Nach den vorliegenden Angaben fanden sich mehrere Identitäre nach ihrer Aktion in der „Bude“ der Olympia ein. Das Video stammt von einer Überwachungskamera und soll die Szene nach der Demo festgehalten haben. Welche Rolle die anwesenden Personen im Detail spielten, ist aus dem Material nicht abschließend ersichtlich.
Demo verlief zunächst ruhig
Die Demonstration gegen die Identitäre Bewegung am 25. Juli 2026 in Wien verlief demnach zunächst friedlich und ruhig. Erst als später Neonazis auftauchten, veränderte sich die Lage. Auf der Schemerlbrücke in Wien-Döbling begegnete einem Teilnehmer laut einem Forenbeitrag eine Gruppe glatzköpfiger Männer, woraufhin er den Notruf wählte.

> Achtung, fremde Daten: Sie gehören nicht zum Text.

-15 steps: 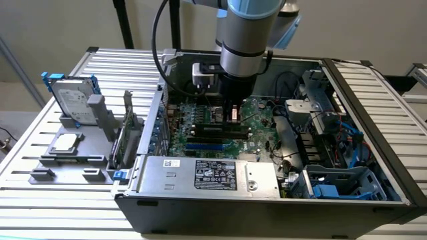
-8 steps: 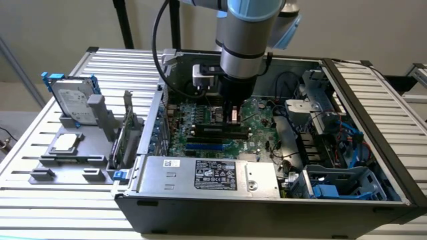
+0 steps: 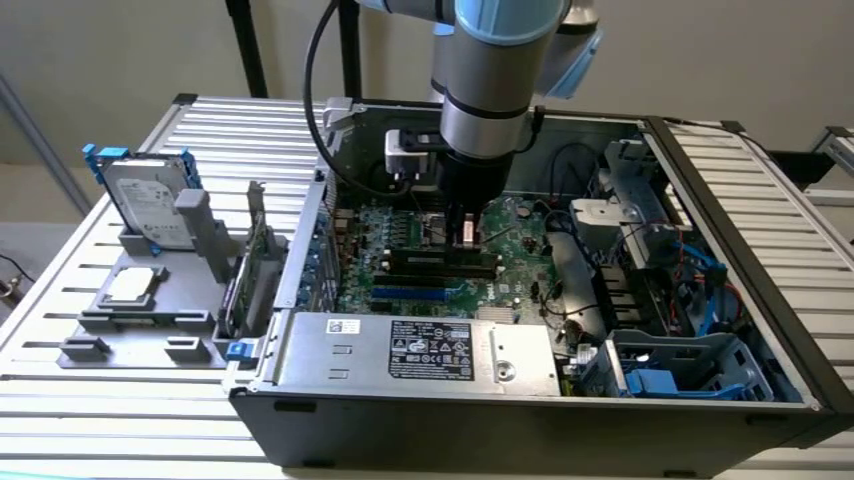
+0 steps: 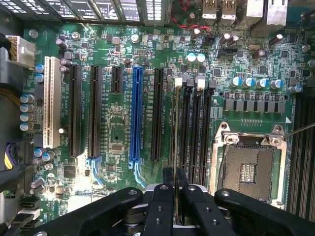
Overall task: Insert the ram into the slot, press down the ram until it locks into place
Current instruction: 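Insert the ram into the slot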
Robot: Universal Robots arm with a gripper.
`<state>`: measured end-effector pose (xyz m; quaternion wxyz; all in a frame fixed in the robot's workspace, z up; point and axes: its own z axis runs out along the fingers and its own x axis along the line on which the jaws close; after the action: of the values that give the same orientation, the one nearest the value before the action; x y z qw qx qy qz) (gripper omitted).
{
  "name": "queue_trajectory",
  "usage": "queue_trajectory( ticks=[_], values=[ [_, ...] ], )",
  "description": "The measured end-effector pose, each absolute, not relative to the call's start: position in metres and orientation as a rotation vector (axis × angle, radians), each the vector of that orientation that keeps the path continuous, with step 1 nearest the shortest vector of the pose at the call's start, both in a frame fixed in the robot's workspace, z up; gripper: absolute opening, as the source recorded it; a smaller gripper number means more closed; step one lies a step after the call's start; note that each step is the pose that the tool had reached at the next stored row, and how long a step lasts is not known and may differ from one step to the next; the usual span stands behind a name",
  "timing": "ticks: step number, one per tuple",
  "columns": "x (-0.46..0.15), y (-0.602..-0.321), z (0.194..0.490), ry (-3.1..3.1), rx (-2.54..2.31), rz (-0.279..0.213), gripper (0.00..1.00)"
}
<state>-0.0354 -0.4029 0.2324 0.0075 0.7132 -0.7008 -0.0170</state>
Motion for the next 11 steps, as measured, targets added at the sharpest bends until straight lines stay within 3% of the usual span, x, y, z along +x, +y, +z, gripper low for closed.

Der Vorfall sorgt vor allem deshalb für politische Brisanz, weil die Freiheitliche Jugend Wien und das Umfeld der Identitären ideologisch klar im rechten Lager verortet sind. Das kurz veröffentlichte und dann gelöschte Video lenkt den Blick damit nicht nur auf die Demonstration selbst, sondern auch auf mögliche Überschneidungen zwischen der FPÖ-Jugend und rechtsextremen Akteuren.
Eine offizielle Einordnung oder Reaktion der betroffenen Organisationen lag in den vorliegenden Informationen nicht vor. Klar ist aber: Der Ablauf nach der Demo und das schnelle Entfernen des Videos haben die Diskussion über die Nähe zwischen der FPÖ-Jugend und der Identitären Bewegung neu entfacht.